START Data provided
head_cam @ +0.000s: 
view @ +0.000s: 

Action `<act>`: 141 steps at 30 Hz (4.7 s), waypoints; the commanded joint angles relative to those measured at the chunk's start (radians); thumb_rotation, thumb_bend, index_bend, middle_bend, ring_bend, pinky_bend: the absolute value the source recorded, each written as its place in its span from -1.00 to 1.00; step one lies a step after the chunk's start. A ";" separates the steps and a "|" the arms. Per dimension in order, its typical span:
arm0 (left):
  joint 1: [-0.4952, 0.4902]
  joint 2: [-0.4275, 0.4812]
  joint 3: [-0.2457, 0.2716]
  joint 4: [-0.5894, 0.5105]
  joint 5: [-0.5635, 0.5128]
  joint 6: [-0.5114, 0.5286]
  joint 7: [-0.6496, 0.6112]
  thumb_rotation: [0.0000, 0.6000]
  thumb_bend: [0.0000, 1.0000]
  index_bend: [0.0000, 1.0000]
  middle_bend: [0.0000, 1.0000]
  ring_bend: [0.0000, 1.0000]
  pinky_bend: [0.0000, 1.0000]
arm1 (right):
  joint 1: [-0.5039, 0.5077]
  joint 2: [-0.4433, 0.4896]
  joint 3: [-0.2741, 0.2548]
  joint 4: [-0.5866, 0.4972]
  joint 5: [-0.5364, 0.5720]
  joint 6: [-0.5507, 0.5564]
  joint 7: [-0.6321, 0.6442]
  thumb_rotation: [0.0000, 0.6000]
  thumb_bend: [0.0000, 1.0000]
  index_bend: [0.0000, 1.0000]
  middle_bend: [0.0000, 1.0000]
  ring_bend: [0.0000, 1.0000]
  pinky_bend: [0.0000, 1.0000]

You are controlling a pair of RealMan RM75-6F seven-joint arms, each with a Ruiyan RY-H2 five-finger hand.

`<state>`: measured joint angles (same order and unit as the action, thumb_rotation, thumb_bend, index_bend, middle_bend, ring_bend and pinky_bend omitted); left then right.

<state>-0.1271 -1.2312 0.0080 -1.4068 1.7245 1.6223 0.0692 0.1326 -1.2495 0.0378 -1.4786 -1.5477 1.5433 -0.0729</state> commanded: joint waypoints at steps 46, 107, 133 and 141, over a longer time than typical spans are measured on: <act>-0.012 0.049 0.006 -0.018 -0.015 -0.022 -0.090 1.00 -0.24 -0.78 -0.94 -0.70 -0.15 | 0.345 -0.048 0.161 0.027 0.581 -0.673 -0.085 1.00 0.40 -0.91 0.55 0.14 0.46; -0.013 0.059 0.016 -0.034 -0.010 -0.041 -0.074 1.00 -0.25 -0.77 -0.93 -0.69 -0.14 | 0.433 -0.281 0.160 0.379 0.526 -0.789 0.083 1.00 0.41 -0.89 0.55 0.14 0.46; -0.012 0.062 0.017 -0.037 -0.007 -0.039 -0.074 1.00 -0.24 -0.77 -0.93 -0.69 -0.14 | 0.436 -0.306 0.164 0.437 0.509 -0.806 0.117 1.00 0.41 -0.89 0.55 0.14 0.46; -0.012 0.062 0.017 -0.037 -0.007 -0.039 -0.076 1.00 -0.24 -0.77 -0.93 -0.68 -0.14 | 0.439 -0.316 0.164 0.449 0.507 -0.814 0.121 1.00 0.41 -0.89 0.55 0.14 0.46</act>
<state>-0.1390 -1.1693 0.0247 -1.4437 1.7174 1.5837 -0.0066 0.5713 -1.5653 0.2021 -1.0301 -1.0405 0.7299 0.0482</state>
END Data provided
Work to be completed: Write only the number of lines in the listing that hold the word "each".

Result for this task: 2